According to a 2009 Journal of Sound Medicine article, there are 15 different kinds of vibrators (who knew?), including one that uses Bluetooth connection. Seriously??!! BTW, the same article reports that 53% of US women aged 18-60 have used a vibrator. So what the eff happens after 60?!? I guess no one knows ‘cause no one has asked. So I’m telling.

The sexual revolution of the 1960s gave my generation of women choices previous generations couldn’t have imagined. It should be a natural progression we continue to carry the torch and more openly address subjects previously taboo “in polite company.” So here goes . . . Yes. I am 61. And yes I am a grandmother—but I am not the grandmother of my grandmother’s generation—or my mother’s.
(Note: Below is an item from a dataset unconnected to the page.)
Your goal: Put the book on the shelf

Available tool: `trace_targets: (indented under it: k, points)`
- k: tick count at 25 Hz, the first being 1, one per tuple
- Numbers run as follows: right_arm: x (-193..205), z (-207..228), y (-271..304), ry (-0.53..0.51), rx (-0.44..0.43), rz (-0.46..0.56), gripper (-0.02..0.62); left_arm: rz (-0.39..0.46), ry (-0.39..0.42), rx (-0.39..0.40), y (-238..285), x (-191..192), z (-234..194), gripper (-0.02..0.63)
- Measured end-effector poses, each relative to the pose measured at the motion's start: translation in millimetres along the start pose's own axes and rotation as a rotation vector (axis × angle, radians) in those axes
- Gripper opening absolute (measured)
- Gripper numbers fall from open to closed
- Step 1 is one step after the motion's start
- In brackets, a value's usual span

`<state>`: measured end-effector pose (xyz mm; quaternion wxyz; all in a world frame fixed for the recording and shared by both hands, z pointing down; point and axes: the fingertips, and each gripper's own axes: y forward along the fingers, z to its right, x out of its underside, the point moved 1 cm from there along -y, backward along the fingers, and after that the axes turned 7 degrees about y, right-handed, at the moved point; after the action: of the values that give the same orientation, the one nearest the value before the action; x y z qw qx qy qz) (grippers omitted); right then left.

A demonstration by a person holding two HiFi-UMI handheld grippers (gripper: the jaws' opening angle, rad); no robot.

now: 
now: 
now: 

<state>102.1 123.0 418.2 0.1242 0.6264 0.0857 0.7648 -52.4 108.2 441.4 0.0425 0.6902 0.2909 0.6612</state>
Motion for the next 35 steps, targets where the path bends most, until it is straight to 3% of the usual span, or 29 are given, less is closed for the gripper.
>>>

I still wear make-up, my hair long and high heels. I am not invisible.  Neither in appearance nor attitude. And here’s the shocker (or not—if you are a regular reader) I still like sex. In fact, in 2017 I enjoyed several months of the best sex of my life. But for the last 5 months I have been celibate. I miss it. I miss the intimacy and the physical contact. But I also miss the release and the feeling of pleasure. Yet I won’t “date” someone I have no attraction toward just in order to have an orgasm. Therefore, since there is no one in the picture or on the horizon, I have 2 choices:  Go without or go for it. So, yes, I have a “back massager” in a nightstand drawer.

Today we laugh about Lucy and Ricky’s twin beds. (Like TV audiences in the 50s didn’t know how little Ricky really came to be?) But are those stupid ads for Viagra or Cialis or whatever the f**k (pun intended) the male enhancer is any less ridiculous? Seventy years ago the morality police (or someone) wanted society to believe husbands and wives didn’t sleep in the same bed. Today it’s the notion that if a man and woman over 50 do “it,” it’s by sitting in respective claw-footed bathtubs and holding hands over the rim? I don’t think so. In fact, I know so.

The first generation of women to control their sex lives is alive and kicking and still controlling. Unfortunately, I can’t now find that woman’s email. I hope she sees this and gets in contact. I will absolutely run her article and supply her link. In the meantime, in a step on the road to open discourse about sex after 60, including toys and lubes, here’s a couple recommendations. The best personal lubricant I’ve ever used was recommended by my doctor during a marital dry spell. Dewdrops, P. O. Box 6350 Scottsdale AZ 85261 www.fillingfantasies.com  And if “back massagers” aren’t your thing, Riteaid has a little fit-on-the-finger number they call a “personal massager.”

And contrary to the ads, a claw-footed bathtub is not required.